From the very first line down to the line containing "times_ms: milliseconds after", write out the material exactly as it appears, and no more.

[Opening Dataset extract section]

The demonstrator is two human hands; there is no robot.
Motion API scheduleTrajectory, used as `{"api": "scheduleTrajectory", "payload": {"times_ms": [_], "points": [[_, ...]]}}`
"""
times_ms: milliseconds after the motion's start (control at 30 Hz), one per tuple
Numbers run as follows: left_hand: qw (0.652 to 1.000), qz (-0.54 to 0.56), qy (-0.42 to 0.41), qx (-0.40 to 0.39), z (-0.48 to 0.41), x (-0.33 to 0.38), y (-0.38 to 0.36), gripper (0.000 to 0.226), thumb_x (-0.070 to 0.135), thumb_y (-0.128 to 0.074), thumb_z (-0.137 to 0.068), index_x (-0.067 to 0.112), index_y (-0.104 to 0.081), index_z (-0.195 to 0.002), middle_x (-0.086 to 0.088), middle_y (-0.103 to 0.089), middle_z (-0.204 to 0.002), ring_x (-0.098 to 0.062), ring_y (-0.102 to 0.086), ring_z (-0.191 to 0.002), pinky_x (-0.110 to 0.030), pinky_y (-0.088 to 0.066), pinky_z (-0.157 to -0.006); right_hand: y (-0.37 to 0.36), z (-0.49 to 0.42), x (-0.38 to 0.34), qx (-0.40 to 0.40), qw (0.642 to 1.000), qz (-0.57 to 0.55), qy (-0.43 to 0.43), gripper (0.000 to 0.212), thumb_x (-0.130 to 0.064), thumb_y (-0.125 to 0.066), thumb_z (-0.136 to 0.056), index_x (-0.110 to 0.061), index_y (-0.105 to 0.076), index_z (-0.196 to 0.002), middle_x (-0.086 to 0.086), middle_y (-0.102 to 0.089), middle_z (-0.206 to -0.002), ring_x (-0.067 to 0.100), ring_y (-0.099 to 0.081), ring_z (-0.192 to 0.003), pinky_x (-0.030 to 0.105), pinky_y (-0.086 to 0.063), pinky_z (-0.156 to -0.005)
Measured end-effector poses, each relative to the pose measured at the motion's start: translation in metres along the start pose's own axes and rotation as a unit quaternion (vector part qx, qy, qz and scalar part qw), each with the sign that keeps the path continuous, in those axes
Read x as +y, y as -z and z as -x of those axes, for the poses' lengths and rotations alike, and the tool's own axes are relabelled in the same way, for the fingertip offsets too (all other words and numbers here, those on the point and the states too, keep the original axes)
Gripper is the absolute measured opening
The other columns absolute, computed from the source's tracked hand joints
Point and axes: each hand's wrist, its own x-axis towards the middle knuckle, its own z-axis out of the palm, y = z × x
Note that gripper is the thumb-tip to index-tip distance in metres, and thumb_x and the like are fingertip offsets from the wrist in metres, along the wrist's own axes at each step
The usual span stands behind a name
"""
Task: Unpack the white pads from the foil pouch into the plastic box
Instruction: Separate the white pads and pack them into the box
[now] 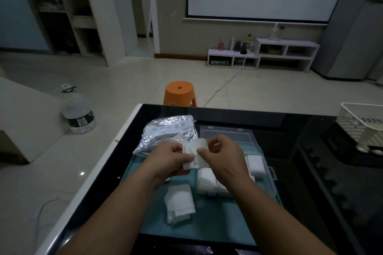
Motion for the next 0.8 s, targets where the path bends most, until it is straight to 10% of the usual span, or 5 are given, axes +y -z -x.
{"api": "scheduleTrajectory", "payload": {"times_ms": [600, 800], "points": [[0.999, 0.022, -0.026, 0.002, -0.016, 0.003, -0.007, 0.02, -0.006, -0.067, -0.082, 0.002, -0.064, -0.099, -0.01, -0.071, -0.086, -0.018, -0.07, -0.07, -0.026, -0.056, -0.058, 0.01, -0.023, 0.008, -0.01, 0.998, 0.054, 0.025, 0.013, -0.026, -0.071, -0.084, -0.026, -0.06, -0.078, -0.005, -0.064, -0.079, 0.014, -0.061, -0.076, 0.029, -0.051, -0.065], [0.999, 0.023, -0.025, 0.024, -0.018, 0.001, -0.007, 0.016, -0.009, -0.064, -0.082, -0.001, -0.063, -0.097, -0.017, -0.069, -0.091, -0.022, -0.069, -0.07, -0.027, -0.056, -0.057, 0.01, -0.025, 0.01, 0.001, 1.0, 0.014, 0.002, 0.013, -0.015, -0.064, -0.085, -0.023, -0.057, -0.077, -0.001, -0.066, -0.083, 0.02, -0.065, -0.08, 0.049, -0.058, -0.073]]}}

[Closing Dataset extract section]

_Exercise solution_
The demonstrator is two human hands; there is no robot.
Motion API scheduleTrajectory, used as `{"api": "scheduleTrajectory", "payload": {"times_ms": [_], "points": [[_, ...]]}}`
"""
times_ms: milliseconds after the motion's start (control at 30 Hz), one per tuple

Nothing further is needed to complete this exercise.